• [EXERCISE DESCRIPTION]:
Output the line containing "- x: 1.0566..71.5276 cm" exactly. Do the same for every line after it through the end of the material, and output nothing else.

■ ■ ■ ■

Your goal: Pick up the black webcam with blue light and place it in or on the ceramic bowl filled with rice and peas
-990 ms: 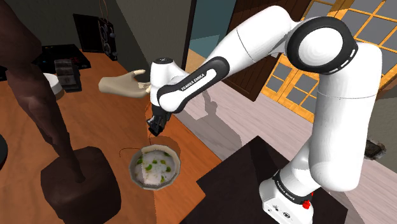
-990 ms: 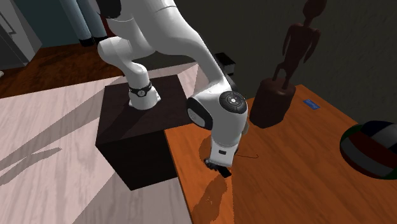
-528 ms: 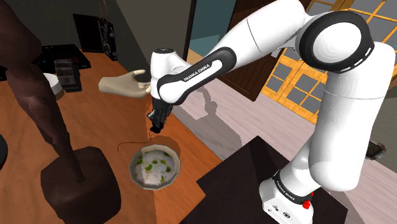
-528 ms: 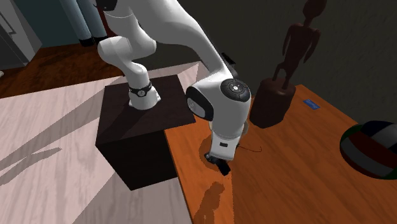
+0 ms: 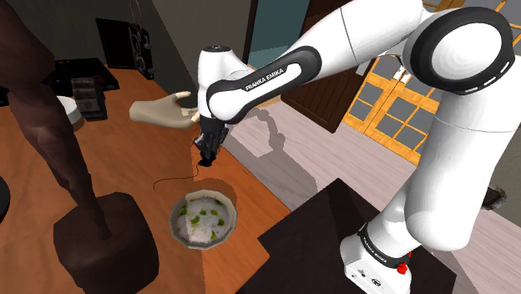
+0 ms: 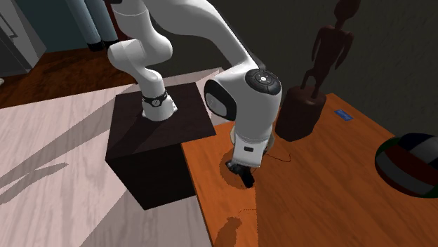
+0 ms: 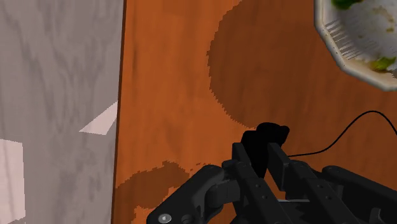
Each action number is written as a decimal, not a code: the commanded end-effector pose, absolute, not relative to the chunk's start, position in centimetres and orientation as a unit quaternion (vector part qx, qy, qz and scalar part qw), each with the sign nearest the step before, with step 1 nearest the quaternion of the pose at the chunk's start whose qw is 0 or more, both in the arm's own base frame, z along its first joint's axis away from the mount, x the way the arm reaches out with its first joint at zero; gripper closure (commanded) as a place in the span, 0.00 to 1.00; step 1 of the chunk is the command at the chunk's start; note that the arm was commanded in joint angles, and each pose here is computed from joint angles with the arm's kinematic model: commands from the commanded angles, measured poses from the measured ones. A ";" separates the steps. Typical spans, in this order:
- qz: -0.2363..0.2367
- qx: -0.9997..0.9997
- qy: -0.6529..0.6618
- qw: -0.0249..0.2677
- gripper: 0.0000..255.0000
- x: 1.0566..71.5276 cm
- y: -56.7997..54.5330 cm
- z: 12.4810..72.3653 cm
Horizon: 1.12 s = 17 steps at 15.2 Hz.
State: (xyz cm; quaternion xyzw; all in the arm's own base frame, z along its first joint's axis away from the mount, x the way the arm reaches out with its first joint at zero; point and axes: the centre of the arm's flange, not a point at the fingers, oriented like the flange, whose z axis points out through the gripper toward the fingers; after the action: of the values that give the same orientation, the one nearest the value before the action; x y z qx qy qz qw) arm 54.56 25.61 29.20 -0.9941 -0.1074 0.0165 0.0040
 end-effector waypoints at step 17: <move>0.017 -0.994 -0.107 0.004 1.00 46.7 26.9 35.3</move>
State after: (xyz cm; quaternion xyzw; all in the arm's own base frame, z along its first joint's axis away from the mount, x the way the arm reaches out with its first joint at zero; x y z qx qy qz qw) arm 48.19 26.91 35.28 -0.9940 -0.1079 0.0167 0.0040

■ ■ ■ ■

• [EXERCISE RESPONSE]:
- x: 1.0566..71.5276 cm
- y: -56.7997..54.5330 cm
- z: 12.4810..72.3653 cm
Horizon: 1.12 s = 17 steps at 15.2 Hz.
State: (xyz cm; quaternion xyzw; all in the arm's own base frame, z along its first joint's axis away from the mount, x the way the arm reaches out with its first joint at zero; point and axes: the centre of the arm's flange, not a point at the fingers, oriented like the flange, whose z axis points out through the gripper toward the fingers; after the action: of the values that give the same orientation, the one nearest the value before the action; x y z qx qy qz qw) arm 54.56 25.61 29.20 -0.9941 -0.1074 0.0165 0.0040
 end-effector waypoints at step 17: <move>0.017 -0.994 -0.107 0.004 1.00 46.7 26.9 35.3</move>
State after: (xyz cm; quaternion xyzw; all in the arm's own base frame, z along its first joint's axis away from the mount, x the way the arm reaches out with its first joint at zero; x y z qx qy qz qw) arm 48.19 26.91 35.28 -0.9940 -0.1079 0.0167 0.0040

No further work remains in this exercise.